Plaintiff next seeks to strike paragraphs 1, 4, 14, 16, 18, 20 on the basis that they were already decided by the Court. The Court grants Plaintiff's motion as to the defenses listed in paragraphs 1 and 14. In paragraph 1, Defendants assert that the Amended Complaint fails to state a claim upon which relief may be granted. In paragraph 14, Defendants assert that Plaintiff fails to state a claim against Defendant VitalCore under the doctrine announced in Monell v. Department of Social Services. But, Defendants already argued in their motions to dismiss that Plaintiff's Amended Complaint fails to state a claim, and the Court rejected this argument as to most of Plaintiff's claims. Specifically, the Court found that Plaintiff did state a claim under § 1983 for deliberate indifference as to Defendants Dr. Stopp, Dr. Tomarchio, Ehrlich, and Fickle. The Court also found that Plaintiff stated a Monell claim against Defendant VitalCore. Defendants cannot raise the same defenses in their Answer that the Court has already rejected in ruling on their motions to dismiss. Accordingly, the defenses listed in paragraphs 1 and 14 are no longer valid.
436 U.S. 658 (1978).
See United States ex rel. Feaster v. Dopps Chiropractic Clinic, LLC, 2016 WL 6462041, at *2 (D. Kan. Nov. 1, 2016) (striking a general “failure to state a claim defense” as invalid because the Court had already considered the defendants' motion to dismiss for failure to state a claim and determined that the plaintiff did state a claim).

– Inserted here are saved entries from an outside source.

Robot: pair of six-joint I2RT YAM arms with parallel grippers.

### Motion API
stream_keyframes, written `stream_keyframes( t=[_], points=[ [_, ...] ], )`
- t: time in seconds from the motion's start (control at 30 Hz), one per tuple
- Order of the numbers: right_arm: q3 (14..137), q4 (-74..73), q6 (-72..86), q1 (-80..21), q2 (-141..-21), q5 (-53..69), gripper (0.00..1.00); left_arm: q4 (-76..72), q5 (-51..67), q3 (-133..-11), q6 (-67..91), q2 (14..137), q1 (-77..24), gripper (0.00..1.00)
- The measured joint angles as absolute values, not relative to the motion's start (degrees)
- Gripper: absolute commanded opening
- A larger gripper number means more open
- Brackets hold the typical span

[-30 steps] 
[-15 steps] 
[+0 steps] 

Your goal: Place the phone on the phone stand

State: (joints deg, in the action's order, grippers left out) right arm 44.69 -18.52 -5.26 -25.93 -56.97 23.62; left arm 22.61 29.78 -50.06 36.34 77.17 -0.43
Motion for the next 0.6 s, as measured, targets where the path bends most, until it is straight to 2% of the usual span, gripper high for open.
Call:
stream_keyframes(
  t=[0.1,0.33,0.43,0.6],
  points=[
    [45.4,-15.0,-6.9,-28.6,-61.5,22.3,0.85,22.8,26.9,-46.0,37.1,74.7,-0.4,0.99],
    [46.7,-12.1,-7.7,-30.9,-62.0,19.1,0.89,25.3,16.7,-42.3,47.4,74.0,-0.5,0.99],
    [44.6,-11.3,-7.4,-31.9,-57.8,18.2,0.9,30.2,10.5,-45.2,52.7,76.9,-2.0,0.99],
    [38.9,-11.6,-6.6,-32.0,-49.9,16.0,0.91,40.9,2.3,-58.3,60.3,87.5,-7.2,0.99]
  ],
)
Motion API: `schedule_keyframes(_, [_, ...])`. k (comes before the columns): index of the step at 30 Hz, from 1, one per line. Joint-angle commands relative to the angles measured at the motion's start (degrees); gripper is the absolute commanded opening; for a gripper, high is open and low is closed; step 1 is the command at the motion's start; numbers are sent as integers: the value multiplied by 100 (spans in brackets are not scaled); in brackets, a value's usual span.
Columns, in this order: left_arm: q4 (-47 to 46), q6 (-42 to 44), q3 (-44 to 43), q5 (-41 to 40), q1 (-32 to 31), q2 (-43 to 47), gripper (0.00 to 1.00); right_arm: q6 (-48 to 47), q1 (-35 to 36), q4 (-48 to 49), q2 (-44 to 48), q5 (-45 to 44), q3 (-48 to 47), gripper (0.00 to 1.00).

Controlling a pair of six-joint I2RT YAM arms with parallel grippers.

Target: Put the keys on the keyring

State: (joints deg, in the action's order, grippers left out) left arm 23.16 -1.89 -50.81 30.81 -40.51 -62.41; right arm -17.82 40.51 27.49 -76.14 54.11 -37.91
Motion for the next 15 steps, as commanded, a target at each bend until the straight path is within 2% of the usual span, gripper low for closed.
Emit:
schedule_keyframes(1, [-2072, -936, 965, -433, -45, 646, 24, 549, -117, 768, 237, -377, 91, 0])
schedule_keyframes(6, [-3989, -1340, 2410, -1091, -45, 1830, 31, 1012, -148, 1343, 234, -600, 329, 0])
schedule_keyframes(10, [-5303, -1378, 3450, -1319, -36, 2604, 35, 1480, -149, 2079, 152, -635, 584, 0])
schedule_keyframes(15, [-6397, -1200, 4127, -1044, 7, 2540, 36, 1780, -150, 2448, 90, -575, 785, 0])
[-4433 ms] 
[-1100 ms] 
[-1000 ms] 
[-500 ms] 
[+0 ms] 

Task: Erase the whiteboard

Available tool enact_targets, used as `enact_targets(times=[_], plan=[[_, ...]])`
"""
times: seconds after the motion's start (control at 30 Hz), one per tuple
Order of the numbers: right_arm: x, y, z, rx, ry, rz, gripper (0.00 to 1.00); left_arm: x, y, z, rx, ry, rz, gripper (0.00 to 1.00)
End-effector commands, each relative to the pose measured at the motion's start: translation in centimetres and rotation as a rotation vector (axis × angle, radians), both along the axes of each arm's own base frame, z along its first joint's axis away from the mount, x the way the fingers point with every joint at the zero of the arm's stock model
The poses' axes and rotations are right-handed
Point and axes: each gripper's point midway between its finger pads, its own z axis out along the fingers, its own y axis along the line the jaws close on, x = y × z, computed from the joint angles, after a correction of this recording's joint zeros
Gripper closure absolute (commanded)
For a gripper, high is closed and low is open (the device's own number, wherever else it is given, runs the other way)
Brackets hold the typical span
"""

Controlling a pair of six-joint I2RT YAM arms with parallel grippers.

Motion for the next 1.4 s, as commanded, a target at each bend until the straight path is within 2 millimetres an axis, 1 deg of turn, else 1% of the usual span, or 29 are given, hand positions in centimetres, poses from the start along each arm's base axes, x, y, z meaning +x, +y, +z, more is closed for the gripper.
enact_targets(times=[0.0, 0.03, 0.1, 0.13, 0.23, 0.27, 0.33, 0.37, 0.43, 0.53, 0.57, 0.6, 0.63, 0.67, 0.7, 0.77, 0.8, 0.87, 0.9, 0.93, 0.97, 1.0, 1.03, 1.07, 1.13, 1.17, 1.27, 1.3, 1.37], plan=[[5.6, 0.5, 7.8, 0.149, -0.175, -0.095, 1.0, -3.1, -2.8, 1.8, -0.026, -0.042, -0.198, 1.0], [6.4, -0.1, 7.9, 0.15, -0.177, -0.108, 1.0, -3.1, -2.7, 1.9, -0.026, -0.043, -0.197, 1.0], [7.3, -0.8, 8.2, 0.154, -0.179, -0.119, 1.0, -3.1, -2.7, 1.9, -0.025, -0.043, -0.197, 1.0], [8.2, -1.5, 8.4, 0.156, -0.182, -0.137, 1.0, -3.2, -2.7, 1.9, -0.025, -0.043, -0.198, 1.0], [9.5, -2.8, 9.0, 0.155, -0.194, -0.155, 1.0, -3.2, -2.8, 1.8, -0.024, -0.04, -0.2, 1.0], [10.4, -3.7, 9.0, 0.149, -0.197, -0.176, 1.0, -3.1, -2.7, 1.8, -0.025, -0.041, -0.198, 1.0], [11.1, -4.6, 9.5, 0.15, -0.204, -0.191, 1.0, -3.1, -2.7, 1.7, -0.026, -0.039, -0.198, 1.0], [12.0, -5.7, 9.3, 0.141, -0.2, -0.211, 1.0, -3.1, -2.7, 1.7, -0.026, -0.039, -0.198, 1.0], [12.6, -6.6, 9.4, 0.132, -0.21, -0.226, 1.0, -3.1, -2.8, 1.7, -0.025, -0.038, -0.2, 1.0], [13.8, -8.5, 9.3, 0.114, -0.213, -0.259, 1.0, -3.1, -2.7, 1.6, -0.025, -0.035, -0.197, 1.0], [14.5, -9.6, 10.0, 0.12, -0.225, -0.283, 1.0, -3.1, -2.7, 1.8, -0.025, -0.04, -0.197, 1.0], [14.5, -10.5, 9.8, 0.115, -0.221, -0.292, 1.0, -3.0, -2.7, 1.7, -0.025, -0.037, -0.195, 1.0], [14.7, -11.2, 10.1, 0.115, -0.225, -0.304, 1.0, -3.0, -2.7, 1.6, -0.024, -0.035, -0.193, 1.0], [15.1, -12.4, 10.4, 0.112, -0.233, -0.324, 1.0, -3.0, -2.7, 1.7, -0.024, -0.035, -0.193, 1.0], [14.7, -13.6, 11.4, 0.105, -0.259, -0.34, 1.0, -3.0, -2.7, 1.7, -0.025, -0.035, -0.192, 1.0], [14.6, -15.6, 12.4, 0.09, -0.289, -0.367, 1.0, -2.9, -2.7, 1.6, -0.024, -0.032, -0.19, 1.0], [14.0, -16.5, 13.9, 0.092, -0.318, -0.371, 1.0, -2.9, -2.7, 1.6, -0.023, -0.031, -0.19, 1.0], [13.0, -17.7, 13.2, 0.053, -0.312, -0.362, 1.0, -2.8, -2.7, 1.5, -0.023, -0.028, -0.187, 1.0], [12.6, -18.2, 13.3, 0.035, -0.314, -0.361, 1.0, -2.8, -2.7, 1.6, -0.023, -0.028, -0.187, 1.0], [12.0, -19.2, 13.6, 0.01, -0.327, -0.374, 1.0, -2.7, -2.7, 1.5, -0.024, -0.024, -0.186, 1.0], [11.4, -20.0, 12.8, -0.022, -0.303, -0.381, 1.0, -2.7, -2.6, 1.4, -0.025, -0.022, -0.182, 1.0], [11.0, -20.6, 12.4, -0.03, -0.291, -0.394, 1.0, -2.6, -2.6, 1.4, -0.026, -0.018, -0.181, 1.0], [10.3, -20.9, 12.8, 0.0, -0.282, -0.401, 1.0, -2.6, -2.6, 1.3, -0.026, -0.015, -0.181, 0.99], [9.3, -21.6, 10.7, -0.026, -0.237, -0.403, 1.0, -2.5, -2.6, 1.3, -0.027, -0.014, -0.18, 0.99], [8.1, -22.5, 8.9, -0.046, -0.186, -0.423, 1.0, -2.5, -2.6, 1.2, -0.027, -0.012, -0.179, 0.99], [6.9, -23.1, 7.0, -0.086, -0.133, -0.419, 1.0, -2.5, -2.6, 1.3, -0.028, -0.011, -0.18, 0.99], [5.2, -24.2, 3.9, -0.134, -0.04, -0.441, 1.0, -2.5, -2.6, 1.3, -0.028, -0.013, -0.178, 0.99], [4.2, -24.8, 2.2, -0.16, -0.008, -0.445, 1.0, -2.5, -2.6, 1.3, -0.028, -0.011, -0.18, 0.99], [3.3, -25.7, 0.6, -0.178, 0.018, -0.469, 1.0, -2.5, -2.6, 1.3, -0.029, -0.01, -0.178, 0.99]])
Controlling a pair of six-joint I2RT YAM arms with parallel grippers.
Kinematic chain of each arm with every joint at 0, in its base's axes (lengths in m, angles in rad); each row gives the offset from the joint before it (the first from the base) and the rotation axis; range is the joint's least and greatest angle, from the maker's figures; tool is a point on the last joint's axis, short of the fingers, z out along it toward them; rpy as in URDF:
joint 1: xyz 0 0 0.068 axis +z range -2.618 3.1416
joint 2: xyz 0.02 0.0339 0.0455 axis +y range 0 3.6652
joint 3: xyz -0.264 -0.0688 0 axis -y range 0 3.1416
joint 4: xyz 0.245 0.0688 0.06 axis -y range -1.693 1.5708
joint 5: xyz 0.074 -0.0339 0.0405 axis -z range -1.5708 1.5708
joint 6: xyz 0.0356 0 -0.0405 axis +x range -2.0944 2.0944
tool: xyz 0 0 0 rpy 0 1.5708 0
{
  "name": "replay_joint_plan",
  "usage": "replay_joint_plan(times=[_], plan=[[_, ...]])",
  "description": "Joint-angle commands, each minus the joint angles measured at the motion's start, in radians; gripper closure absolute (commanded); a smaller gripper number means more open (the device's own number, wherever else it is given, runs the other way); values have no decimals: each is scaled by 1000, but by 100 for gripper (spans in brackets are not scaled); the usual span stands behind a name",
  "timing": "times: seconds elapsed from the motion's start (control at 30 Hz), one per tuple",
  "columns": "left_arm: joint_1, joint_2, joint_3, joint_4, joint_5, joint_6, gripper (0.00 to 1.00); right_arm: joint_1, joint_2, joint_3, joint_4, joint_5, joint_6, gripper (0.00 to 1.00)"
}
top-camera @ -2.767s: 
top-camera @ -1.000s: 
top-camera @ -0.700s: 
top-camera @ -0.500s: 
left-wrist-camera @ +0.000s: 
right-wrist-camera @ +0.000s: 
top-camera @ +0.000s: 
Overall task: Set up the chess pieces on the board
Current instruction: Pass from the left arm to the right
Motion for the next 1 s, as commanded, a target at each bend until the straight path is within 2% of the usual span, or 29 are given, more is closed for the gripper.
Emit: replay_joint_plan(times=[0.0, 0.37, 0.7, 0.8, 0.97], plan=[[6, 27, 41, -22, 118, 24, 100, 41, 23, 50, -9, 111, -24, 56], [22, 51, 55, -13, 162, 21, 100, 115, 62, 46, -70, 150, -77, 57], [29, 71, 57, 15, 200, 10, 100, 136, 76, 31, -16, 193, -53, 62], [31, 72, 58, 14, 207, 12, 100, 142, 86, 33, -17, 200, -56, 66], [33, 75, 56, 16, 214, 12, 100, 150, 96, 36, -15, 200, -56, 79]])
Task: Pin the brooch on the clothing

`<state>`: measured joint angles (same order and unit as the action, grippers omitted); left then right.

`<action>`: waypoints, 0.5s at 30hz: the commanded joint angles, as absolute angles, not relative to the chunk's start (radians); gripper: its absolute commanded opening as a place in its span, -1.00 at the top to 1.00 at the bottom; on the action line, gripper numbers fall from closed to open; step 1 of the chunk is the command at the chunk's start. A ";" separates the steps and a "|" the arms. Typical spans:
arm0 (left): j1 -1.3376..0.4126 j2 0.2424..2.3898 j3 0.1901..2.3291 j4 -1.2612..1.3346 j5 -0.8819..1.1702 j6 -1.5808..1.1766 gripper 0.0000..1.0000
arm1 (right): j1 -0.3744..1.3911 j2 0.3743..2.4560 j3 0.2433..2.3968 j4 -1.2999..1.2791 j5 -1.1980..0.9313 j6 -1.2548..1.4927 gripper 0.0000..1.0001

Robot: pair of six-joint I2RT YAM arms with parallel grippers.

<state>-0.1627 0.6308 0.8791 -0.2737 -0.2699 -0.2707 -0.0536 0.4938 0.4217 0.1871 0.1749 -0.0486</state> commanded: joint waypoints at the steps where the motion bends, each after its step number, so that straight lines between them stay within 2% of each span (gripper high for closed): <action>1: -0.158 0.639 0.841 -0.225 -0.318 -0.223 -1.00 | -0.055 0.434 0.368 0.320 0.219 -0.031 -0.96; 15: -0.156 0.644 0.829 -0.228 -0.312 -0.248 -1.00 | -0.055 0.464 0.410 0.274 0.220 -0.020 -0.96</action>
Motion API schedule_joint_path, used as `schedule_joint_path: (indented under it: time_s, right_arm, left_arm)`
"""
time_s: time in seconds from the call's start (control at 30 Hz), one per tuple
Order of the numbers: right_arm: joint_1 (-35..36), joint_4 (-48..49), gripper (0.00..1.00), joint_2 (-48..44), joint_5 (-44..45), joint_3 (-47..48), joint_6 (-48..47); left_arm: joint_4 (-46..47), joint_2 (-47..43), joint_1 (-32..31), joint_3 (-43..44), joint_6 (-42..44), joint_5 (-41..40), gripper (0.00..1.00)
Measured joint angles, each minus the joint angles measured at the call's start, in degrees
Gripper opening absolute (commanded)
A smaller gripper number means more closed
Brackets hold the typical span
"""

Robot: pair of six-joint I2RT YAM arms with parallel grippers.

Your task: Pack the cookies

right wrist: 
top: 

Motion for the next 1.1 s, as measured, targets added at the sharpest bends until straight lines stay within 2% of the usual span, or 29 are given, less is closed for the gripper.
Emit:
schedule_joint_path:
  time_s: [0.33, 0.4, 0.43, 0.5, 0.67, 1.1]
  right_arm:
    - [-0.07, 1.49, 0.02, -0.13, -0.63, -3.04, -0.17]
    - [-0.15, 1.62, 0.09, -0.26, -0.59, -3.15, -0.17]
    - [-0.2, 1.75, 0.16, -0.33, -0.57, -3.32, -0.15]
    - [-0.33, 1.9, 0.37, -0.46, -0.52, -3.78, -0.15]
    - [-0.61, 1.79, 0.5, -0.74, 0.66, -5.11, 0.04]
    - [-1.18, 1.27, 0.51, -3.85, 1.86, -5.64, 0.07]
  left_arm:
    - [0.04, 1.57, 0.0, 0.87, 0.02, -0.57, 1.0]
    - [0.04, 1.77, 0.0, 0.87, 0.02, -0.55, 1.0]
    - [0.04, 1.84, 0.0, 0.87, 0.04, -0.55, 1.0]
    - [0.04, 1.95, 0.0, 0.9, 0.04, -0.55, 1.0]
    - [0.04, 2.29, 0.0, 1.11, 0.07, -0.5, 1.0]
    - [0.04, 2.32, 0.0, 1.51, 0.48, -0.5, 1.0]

The Court declines to strike paragraphs 4, 16, 18, and 20. In paragraph 4, Defendants assert that Plaintiff failed to exhaust his administrative remedies. Although Defendants moved to dismiss Plaintiff's Amended Complaint based on this defense, the Court denied their motions because the Amended Complaint did not set forth sufficient facts for the Court to make this determination. Thus, the Court has not ruled as a matter of law whether Plaintiff exhausted his administrative remedies, and Defendants may raise this defense at summary judgment or trial. In paragraphs 16 and 18, Defendants Dr. Stopp and Dr. Tomarchio respectively assert that their actions were discretionary and taken in good faith. They further assert that they are protected by the doctrines of qualified immunity, official immunity, absolute immunity, and/or judicial immunity. The Court only addressed whether Dr. Stopp and Dr. Tomarchio are entitled to qualified immunity and that determination was based on the facts of the Amended Complaint. Plaintiff's claims against Dr. Stopp and Dr. Tomarchio are still pending, and Defendants may raise the defenses asserted in paragraphs 16 and 18 at summary judgment or at trial. Finally, in paragraph 20, Defendants assert that Plaintiff's claims are barred by waiver and/or estoppel. The Court cannot find, and Plaintiff does not point out, where the Court has ruled on the issue of waiver or estoppel. Therefore, the Court will not strike paragraphs 4, 16, 18, and 20 from Defendants' Answer.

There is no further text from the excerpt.